For the patient with rheumatoid arthritis, stabilization of the hallux metatarsophalangeal joint is necessary, and a combination bunionectomy and metatarsal osteotomy is unlikely to succeed in the long-term when arthritis is present. Although shortening osteotomies of the lesser toe metatarsals may be considered to reduce the joint dislocations, this procedure has not yet been reported with long-term follow-up. Silastic joint replacement is not a procedure with long-term benefit, and is not indicated for the lesser toes.

Question 458

Topic: 8. Foot and Ankle

A 20-year-old collegiate football player sustains an injury to his big toe during a scrimmage game. He was pushing off when another player fell on his foot, resulting in the hallux being hyperextended. Two days later he has pain and swelling in the joint, limited motion, and normal radiographs.
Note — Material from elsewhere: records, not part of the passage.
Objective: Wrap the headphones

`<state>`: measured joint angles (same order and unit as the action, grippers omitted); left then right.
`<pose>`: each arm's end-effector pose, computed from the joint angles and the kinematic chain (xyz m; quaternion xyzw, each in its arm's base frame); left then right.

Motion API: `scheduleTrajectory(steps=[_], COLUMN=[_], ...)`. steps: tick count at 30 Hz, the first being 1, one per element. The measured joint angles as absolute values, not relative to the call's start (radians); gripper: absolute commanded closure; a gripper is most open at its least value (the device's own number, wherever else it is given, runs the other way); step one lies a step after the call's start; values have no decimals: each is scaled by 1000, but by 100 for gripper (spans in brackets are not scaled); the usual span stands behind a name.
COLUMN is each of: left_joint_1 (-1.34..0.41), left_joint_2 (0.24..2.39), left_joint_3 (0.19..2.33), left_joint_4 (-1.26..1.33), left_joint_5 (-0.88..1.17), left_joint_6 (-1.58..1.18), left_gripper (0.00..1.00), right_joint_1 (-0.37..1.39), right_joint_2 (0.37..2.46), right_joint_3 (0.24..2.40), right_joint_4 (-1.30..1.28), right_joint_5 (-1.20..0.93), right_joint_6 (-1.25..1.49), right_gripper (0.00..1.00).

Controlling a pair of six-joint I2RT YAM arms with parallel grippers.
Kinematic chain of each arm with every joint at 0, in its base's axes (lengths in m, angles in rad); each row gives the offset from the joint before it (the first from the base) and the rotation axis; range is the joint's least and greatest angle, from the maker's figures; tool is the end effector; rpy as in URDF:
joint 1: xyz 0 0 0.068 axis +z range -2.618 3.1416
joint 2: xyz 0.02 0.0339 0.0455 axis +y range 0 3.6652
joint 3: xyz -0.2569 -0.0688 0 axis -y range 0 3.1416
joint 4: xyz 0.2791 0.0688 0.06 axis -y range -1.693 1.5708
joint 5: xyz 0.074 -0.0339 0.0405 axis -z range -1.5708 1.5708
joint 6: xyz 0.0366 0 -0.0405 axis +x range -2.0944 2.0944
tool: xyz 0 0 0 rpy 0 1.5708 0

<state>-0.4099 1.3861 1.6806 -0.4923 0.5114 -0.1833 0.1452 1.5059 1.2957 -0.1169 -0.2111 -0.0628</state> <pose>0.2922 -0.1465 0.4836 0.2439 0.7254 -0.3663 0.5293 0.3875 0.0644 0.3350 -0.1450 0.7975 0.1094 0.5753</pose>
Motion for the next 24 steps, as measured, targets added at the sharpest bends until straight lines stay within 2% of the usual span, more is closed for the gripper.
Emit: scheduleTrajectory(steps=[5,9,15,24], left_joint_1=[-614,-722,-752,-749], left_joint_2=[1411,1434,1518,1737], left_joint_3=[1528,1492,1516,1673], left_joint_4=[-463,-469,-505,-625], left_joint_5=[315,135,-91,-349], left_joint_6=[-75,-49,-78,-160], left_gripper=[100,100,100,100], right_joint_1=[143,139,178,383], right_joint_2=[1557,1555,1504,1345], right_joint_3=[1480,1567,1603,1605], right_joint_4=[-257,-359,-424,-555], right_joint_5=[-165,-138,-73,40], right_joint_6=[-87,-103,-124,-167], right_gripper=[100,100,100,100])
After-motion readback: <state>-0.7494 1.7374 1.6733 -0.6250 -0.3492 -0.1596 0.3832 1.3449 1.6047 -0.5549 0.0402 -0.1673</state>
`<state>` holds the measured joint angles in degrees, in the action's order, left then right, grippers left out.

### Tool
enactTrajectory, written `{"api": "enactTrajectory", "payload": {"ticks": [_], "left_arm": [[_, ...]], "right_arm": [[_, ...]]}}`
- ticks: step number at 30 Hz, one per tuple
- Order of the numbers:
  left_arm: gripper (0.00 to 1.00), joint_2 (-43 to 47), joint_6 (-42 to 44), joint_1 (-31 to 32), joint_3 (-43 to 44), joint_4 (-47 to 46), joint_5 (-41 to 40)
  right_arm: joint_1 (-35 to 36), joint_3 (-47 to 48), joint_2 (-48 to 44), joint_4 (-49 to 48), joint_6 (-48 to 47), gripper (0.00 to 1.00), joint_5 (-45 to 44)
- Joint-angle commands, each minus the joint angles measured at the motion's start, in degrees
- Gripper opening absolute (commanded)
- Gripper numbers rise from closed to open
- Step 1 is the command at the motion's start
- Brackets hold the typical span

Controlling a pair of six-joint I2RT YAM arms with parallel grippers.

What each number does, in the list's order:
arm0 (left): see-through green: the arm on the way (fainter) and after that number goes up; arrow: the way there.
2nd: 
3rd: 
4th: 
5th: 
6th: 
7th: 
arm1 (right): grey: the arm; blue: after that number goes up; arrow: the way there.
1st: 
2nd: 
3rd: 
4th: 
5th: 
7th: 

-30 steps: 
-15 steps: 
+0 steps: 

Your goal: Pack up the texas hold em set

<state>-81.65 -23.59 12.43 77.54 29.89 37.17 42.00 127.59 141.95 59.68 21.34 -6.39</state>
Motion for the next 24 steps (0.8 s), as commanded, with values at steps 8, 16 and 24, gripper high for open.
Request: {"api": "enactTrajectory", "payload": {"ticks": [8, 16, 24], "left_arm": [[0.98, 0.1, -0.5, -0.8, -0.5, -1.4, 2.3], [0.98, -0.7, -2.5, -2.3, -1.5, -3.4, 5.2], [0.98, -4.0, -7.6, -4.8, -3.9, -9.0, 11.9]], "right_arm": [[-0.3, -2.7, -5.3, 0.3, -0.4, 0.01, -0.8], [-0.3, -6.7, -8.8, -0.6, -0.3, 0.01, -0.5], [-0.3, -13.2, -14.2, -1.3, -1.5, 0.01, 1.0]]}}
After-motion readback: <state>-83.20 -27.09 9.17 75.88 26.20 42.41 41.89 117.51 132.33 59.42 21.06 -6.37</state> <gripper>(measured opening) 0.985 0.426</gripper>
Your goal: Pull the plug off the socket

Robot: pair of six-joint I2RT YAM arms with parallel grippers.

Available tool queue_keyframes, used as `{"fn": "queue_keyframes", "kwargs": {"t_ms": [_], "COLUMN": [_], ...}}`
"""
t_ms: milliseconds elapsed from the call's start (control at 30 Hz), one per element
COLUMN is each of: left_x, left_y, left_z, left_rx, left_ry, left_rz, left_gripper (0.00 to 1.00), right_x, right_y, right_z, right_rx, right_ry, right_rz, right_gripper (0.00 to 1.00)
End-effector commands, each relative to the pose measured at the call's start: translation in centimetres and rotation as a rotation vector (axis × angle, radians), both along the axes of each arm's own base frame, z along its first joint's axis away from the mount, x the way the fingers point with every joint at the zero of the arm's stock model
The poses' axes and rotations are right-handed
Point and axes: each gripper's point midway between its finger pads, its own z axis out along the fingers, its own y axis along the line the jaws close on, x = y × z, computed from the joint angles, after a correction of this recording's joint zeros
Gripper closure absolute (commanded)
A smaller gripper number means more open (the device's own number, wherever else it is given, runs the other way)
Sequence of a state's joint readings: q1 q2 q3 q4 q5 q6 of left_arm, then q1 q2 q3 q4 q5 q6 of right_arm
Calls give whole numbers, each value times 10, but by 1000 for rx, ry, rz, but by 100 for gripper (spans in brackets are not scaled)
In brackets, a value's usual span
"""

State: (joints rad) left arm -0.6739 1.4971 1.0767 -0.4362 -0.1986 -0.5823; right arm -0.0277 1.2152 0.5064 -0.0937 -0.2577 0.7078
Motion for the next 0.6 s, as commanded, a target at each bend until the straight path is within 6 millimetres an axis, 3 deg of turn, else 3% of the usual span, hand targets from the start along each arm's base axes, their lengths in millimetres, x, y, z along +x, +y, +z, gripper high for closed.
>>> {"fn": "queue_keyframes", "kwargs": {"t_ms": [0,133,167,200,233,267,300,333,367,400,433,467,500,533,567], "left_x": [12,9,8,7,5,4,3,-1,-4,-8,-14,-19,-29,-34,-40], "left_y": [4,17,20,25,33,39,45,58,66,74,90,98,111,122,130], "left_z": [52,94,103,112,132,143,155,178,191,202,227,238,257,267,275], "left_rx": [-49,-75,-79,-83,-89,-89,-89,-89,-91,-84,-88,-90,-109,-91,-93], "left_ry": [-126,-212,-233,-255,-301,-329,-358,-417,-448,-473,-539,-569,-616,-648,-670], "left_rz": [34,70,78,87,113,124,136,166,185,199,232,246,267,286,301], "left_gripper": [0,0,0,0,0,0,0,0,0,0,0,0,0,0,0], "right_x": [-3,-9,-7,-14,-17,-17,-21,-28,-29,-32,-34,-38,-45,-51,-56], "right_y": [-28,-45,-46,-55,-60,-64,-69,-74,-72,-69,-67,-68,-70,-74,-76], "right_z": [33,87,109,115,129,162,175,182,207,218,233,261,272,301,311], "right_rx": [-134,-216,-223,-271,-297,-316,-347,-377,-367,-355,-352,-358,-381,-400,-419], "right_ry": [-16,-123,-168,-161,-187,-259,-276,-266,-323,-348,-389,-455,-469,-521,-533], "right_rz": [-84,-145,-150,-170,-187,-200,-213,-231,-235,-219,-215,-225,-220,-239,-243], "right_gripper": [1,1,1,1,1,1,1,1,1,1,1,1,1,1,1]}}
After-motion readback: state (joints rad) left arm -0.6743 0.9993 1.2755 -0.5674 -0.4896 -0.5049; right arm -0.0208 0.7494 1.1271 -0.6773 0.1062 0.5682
The recommended treatment is:

. Ultrasound, whirlpool, and joint mobilization
. Short leg cast or boot for 4 weeks
. Rest, compression, toe taping, and gradual rehabilitation
. Joint injection of corticosteroid and lidocaine
. Active toe exercises and resumption of activities to prevent joint stiffness

Correct Answer & Explanation

. Rest, compression, toe taping, and gradual rehabilitation


Explanation

This is a typical turf toe injury caused by hyperextension of the hallux, and injury to the plantar plate. This injury may result in marked disability if not correctly treated, and the joint must be rested, although cast and boot immobilization is not necessary. Injection is not indicated, and taping of the toe will alleviate pain and permit ambulation.

Question 459

Topic: Forefoot

A 43-year-old patient presents with pain in the hallux metatarsophalangeal (MP) joint. Motion is limited in dorsiflexion and to some extent in plantarflexion, and mild arthritis is radiographically evident. If a cheilectomy is performed on this patient, what is the primary goal of the procedure in the management of hallux rigidus:

. To increase the range of motion of the MP joint
. To remove the osteophytes from the medial and lateral surface of the metatarsal head
. To decrease the impingement on the terminal branch of the deep peroneal nerve
. To decrease pain
. To decrease the likelihood of a subsequent arthrodesis of the MP joint

Correct Answer & Explanation

. To decrease pain


Explanation

The goal of cheilectomy is to decrease pain. Although motion may increase, this must not be the goal of surgery because the motion may only be minimally increased. Some patients improve motion markedly after cheilectomy, but this should not be the focus of treatment or promised to the patient.

Question 460

Topic: 8. Foot and Ankle
A 22-year-old collegiate basketball player presents for treatment of a stress fracture of the base of the fifth metatarsal at the junction of the metaphysis and diaphysis. The fracture was treated operatively, and the patient returned to playing basketball. Three months later, it was apparent that a repeat fracture was present. The fracture was treated with screw removal and a repeat screw fixation. Four months later, after a successful basketball season, he sustained a repeat stress fracture of the metatarsal. On examination, he has a mild cavovarus foot configuration with normal ankle range of motion. Inversion is 15° and eversion is 5°. The base of the fifth metatarsal is prominent. The most likely cause for the repeat fracture is:
. Abnormal ankle biomechanics
. Chronic unrecognized ankle instability
. A varus heel
. Bone sclerosis of the fifth metatarsal base
. Chronic avascularity of the fifth metatarsal base

Correct Answer & Explanation

. A varus heel


Explanation

The most common cause of recurrent injury to the fifth metatarsal is unrecognized varus heel deformity. Surgeons must also check for ankle instability, which may be present in this patient. A varus heel, ankle instability, and injury to the fifth metatarsal are associated with recurrent deformity.